***** Data provided

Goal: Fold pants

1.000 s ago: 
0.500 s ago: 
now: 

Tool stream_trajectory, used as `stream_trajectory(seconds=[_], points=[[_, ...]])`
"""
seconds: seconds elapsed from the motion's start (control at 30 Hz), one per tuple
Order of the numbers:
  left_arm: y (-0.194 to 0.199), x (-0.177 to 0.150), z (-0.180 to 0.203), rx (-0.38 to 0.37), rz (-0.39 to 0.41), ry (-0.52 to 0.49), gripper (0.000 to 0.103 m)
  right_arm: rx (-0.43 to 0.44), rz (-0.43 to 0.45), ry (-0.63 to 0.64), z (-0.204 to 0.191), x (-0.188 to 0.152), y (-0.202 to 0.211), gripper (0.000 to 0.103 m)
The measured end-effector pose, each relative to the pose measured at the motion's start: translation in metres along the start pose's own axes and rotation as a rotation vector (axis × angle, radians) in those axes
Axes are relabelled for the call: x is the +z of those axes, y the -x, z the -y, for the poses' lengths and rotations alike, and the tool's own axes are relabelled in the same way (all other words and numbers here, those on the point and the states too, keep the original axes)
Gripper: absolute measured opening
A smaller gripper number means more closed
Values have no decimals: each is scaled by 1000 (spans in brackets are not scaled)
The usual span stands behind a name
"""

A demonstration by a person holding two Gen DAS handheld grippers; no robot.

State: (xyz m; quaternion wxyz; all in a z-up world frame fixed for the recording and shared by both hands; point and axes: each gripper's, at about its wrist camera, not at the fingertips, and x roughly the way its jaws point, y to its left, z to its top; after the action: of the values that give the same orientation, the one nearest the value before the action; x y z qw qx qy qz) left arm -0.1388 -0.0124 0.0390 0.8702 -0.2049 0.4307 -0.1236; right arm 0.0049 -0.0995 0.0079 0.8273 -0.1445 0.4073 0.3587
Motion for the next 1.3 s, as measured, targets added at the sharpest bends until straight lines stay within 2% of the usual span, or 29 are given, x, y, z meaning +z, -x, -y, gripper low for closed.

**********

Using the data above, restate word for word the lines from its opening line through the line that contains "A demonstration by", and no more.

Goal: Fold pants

1.000 s ago: 
0.500 s ago: 
now: 

Tool stream_trajectory, used as `stream_trajectory(seconds=[_], points=[[_, ...]])`
"""
seconds: seconds elapsed from the motion's start (control at 30 Hz), one per tuple
Order of the numbers:
  left_arm: y (-0.194 to 0.199), x (-0.177 to 0.150), z (-0.180 to 0.203), rx (-0.38 to 0.37), rz (-0.39 to 0.41), ry (-0.52 to 0.49), gripper (0.000 to 0.103 m)
  right_arm: rx (-0.43 to 0.44), rz (-0.43 to 0.45), ry (-0.63 to 0.64), z (-0.204 to 0.191), x (-0.188 to 0.152), y (-0.202 to 0.211), gripper (0.000 to 0.103 m)
The measured end-effector pose, each relative to the pose measured at the motion's start: translation in metres along the start pose's own axes and rotation as a rotation vector (axis × angle, radians) in those axes
Axes are relabelled for the call: x is the +z of those axes, y the -x, z the -y, for the poses' lengths and rotations alike, and the tool's own axes are relabelled in the same way (all other words and numbers here, those on the point and the states too, keep the original axes)
Gripper: absolute measured opening
A smaller gripper number means more closed
Values have no decimals: each is scaled by 1000 (spans in brackets are not scaled)
The usual span stands behind a name
"""

A demonstration by a person holding two Gen DAS handheld grippers; no robot.

This output is complete, and the exercise is done.